Exactly as written, return all the data, leaving its pictures behind.

* _Supplied information_:
────────────────

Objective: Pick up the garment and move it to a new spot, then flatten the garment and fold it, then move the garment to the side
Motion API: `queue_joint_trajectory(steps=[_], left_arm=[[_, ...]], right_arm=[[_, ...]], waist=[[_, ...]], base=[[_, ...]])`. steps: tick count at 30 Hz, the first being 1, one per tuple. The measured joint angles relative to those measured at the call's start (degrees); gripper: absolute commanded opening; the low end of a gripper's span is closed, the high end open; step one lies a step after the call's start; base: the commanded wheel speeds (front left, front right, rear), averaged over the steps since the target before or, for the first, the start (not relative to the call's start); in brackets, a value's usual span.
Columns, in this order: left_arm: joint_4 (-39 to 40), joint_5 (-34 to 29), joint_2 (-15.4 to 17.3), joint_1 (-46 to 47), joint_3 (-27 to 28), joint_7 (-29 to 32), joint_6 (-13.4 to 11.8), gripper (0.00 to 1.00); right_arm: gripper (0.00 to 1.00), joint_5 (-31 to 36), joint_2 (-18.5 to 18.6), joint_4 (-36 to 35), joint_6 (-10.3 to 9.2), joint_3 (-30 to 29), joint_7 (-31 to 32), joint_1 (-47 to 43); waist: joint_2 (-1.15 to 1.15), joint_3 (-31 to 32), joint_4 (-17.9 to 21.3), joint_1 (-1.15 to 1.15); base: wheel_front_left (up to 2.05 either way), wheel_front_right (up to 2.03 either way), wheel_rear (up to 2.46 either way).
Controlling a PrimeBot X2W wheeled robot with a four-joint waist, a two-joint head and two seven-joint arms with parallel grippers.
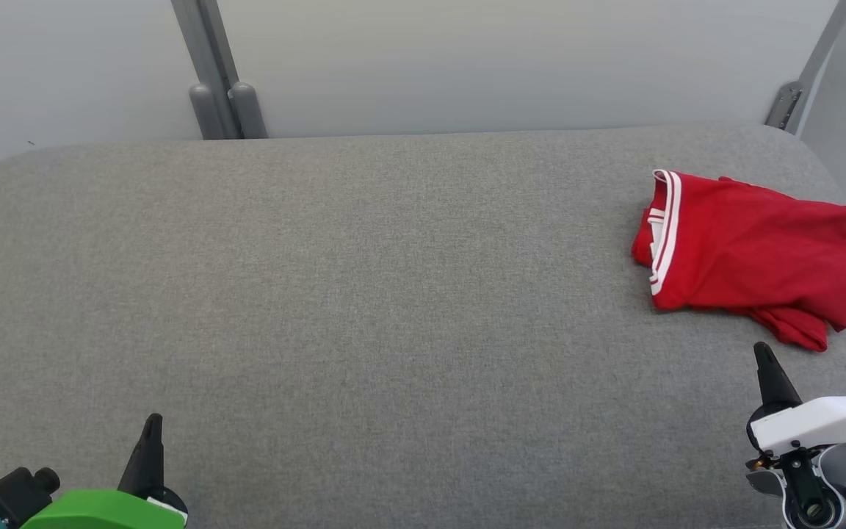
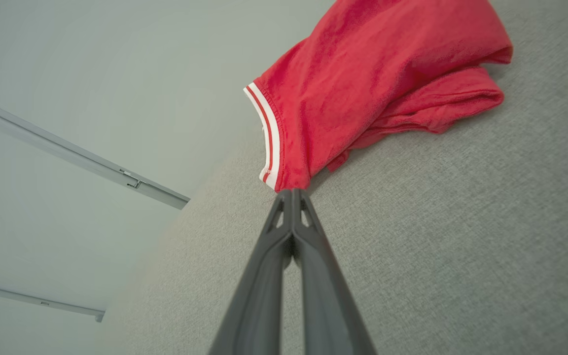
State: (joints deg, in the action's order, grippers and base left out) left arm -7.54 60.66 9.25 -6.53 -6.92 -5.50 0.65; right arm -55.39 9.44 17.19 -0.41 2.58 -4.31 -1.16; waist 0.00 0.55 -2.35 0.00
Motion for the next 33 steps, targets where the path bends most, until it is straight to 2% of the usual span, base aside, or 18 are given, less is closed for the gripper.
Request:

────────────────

* _Worked solution_:
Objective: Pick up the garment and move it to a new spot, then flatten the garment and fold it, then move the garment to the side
Motion API: `queue_joint_trajectory(steps=[_], left_arm=[[_, ...]], right_arm=[[_, ...]], waist=[[_, ...]], base=[[_, ...]])`. steps: tick count at 30 Hz, the first being 1, one per tuple. The measured joint angles relative to those measured at the call's start (degrees); gripper: absolute commanded opening; the low end of a gripper's span is closed, the high end open; step one lies a step after the call's start; base: the commanded wheel speeds (front left, front right, rear), averaged over the steps since the target before or, for the first, the start (not relative to the call's start); in brackets, a value's usual span.
Columns, in this order: left_arm: joint_4 (-39 to 40), joint_5 (-34 to 29), joint_2 (-15.4 to 17.3), joint_1 (-46 to 47), joint_3 (-27 to 28), joint_7 (-29 to 32), joint_6 (-13.4 to 11.8), gripper (0.00 to 1.00); right_arm: gripper (0.00 to 1.00), joint_5 (-31 to 36), joint_2 (-18.5 to 18.6), joint_4 (-36 to 35), joint_6 (-10.3 to 9.2), joint_3 (-30 to 29), joint_7 (-31 to 32), joint_1 (-47 to 43); waist: joint_2 (-1.15 to 1.15), joint_3 (-31 to 32), joint_4 (-17.9 to 21.3), joint_1 (-1.15 to 1.15); base: wheel_front_left (up to 2.05 either way), wheel_front_right (up to 2.03 either way), wheel_rear (up to 2.46 either way).
Controlling a PrimeBot X2W wheeled robot with a four-joint waist, a two-joint head and two seven-joint arms with parallel grippers.
State: (joints deg, in the action's order, grippers and base left out) left arm -7.54 60.66 9.25 -6.53 -6.92 -5.50 0.65; right arm -55.39 9.44 17.19 -0.41 2.58 -4.31 -1.16; waist 0.00 0.55 -2.35 0.00
Motion for the next 33 steps, targets where the path bends most, until it is straight to 2% of the usual span, base aside, or 18 are given, less is closed for the gripper.
Request:

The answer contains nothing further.